Task directions | How do the lines below between the ones holding "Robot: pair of" and "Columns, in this", inclusive, read? Give them again exactly, with no other lines.

Recorded data |
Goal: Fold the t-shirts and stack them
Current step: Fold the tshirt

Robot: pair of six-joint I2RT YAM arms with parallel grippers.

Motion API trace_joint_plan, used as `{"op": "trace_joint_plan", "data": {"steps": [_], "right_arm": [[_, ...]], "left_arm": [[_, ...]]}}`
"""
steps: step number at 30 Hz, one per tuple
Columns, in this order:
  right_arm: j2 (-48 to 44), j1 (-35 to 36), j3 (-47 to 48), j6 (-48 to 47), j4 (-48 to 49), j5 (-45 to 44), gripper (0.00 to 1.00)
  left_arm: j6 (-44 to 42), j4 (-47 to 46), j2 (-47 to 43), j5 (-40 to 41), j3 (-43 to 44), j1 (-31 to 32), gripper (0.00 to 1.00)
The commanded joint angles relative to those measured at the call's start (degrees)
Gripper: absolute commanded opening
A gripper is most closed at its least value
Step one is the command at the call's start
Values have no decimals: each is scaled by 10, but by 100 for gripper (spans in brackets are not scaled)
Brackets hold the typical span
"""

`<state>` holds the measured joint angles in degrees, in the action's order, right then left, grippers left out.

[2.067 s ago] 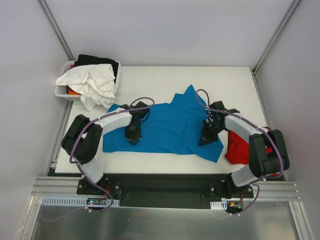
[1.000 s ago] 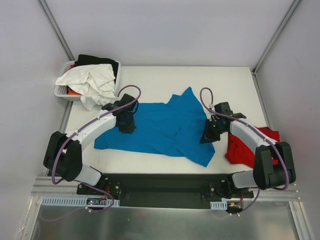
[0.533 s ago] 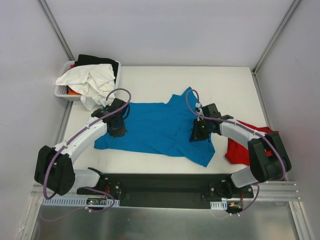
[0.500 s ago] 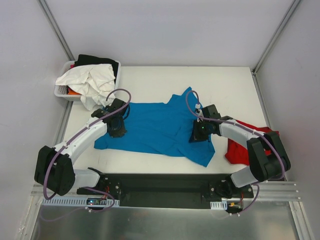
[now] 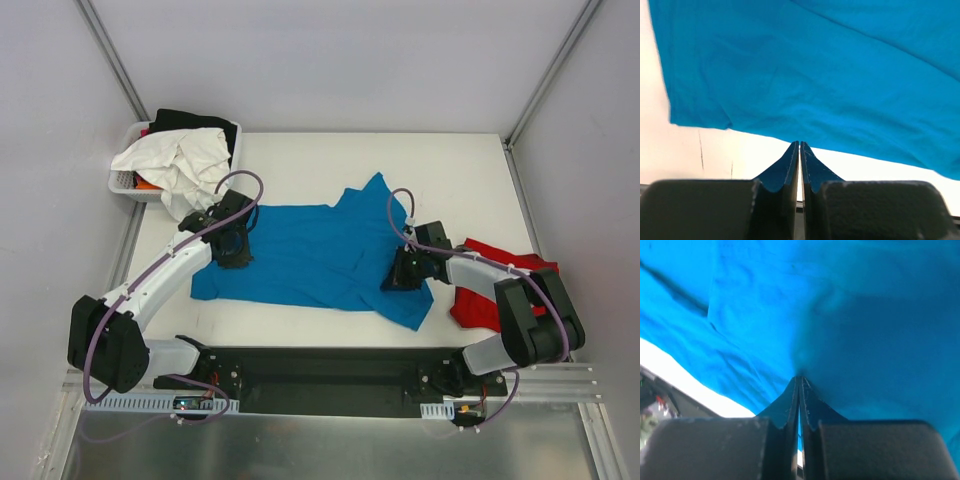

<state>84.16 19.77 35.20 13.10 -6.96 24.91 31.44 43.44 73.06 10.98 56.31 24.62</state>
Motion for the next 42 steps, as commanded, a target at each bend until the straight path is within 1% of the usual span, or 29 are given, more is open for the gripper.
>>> {"op": "trace_joint_plan", "data": {"steps": [1,5,9,16,23,26,28,32,34,36,39,42], "right_arm": [[-22,-24,-5,1,-62,-97,1],[-63,-25,13,13,-118,-141,1],[-89,-24,12,19,-152,-139,1],[-160,-13,-28,41,-203,-142,1],[-205,-13,-57,50,-249,-153,1],[-216,-12,-58,49,-260,-157,1],[-219,-13,-58,48,-265,-156,1],[-237,-12,-58,48,-276,-152,1],[-252,-12,-57,48,-288,-153,1],[-263,-13,-51,48,-297,-152,1],[-287,-13,-48,53,-310,-153,1],[-296,-12,-45,53,-317,-154,1]], "left_arm": [[-21,20,-4,-1,4,-7,4],[-17,16,-6,0,-4,-9,5],[-20,8,-4,1,-11,-13,5],[-23,-9,12,-6,-19,-20,5],[-20,-14,40,0,-22,-28,6],[-9,-6,68,3,-39,-34,5],[-4,-7,78,4,-66,-34,4],[0,-6,83,-3,-102,-34,4],[4,4,89,-19,-93,-39,6],[15,53,103,-33,-58,-45,6],[17,67,101,-22,-42,-46,5],[16,73,117,-16,-45,-49,5]]}}
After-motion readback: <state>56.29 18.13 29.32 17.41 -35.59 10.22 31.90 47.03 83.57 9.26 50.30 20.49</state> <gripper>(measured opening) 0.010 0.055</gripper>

Exercise result |
Robot: pair of six-joint I2RT YAM arms with parallel grippers.

Motion API trace_joint_plan, used as `{"op": "trace_joint_plan", "data": {"steps": [_], "right_arm": [[_, ...]], "left_arm": [[_, ...]]}}`
"""
steps: step number at 30 Hz, one per tuple
Columns, in this order:

No further response is needed.